Книги

Человеческий рой. Естественная история общества

22
18
20
22
24
26
28
30

На этой основе единый вид – человек – распадается на множество. К чужакам – людям, принадлежащим к другим обществам (а в наши дни – и к другим этносам и расам), – относятся так, будто они представляют собой совершенно иные существа. Их маркеры передаются их потомкам так же надежно, как признаки, отличающие лебедя от утки, поэтому их принадлежность сохраняется со временем. Даже в этом случае, поскольку общества и этническая принадлежность воспринимаются как укоренившиеся глубоко – что называется, находятся в крови, – мы допускаем возможность, что человек, который выглядит как член одной группы, является частью другой, точно так же, как мы способны принять, несмотря на облик, что киты – это млекопитающие, а не рыбы. Для того чтобы считать, что странный человек принадлежит к нашей группе, мы должны быть убеждены, что его или ее родителями являются члены нашей группы, а его или ее дети тоже будут членами этой группы. Мы можем попытаться скрыть нашу родословную, с головой окунувшись в образ жизни другой группы, но какой бы сложной ни была маскировка, любой более осведомленный человек будет чувствовать, что наша сущность остается прежней. Избавиться от нашей сущности почти невозможно, это настолько же абсурдная затея, как попытка научить птенца лебедя быть утенком.

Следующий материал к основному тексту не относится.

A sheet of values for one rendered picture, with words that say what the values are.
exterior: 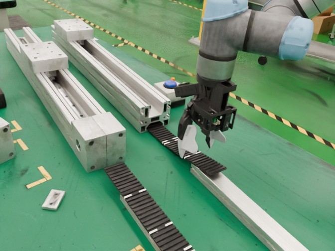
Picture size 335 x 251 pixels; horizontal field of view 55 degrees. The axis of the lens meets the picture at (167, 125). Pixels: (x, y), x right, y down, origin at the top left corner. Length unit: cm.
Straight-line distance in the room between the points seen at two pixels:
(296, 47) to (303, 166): 40
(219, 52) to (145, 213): 34
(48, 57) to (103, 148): 43
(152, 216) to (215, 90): 27
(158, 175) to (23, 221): 30
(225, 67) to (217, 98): 6
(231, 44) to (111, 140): 34
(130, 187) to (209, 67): 29
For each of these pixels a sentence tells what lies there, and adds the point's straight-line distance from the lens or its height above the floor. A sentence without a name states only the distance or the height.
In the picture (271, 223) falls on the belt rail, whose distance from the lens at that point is 69.
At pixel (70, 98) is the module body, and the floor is 84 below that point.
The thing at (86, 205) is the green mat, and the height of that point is 78.
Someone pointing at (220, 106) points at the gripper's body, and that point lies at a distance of 64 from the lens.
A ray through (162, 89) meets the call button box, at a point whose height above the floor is 84.
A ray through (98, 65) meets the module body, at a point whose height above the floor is 86.
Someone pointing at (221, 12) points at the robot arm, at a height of 117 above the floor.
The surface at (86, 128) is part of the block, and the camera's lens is 76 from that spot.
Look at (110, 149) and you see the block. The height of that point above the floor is 83.
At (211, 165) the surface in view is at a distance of 75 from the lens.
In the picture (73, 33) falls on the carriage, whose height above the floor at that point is 89.
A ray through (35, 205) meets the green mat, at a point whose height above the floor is 78.
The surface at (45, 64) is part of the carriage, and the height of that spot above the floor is 89.
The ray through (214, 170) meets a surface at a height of 83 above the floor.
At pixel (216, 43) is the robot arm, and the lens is 61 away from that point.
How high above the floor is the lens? 129
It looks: 33 degrees down
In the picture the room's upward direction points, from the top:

А как же люди, которые входят в другую группу, вступив в брак или попав в приемную семью, подобно лебедю, усыновленному утками? Несмотря на то что к таким членам семьи могут относиться с любовью, их путь к полному принятию может стать долгим и трудным. Разоблачая их внутреннюю сущность, наш орлиный глаз по-прежнему определяет отличия, например у потомков иммигрантов. Даже родившиеся в смешанных браках, заключавшихся на протяжении нескольких поколений, могут не влиться в общество полностью[469]. Это также объясняет, почему, несмотря на то что американцы используют термин «межрасовый» для обозначения человека, родители которого принадлежат к разным расам, на фоне доминирования белых в Америке ребенка белой женщины и афроамериканца будут считать афроамериканцем, независимо от того, насколько светлым будет оттенок его кожи. Такая точка зрения когда-то официально называлась «правилом одной капли крови»: человека даже с малейшим следом негритянской крови в родословной относят к чернокожим.

Порядок из хаоса

Невзирая на свойственную современности одержимость расовыми группами, реальные физические различия не являются единственными показателями идентичности. Человек с «каплей черной крови» может быть таким же белокожим, как любой представитель белой расы. И к недоумению чужаков, пытающихся разобраться в бесконечном конфликте израильтян и палестинцев, люди, вовлеченные в это противостояние, выглядят очень похожими: раввины у харедим и имамы у исламистов даже щеголяют одинаковыми бородами. Данные генетики доказывают, что эти люди принадлежат к одному небольшому племени, то есть обладают сходством, которое они сами, вероятно, признали бы с трудом[470].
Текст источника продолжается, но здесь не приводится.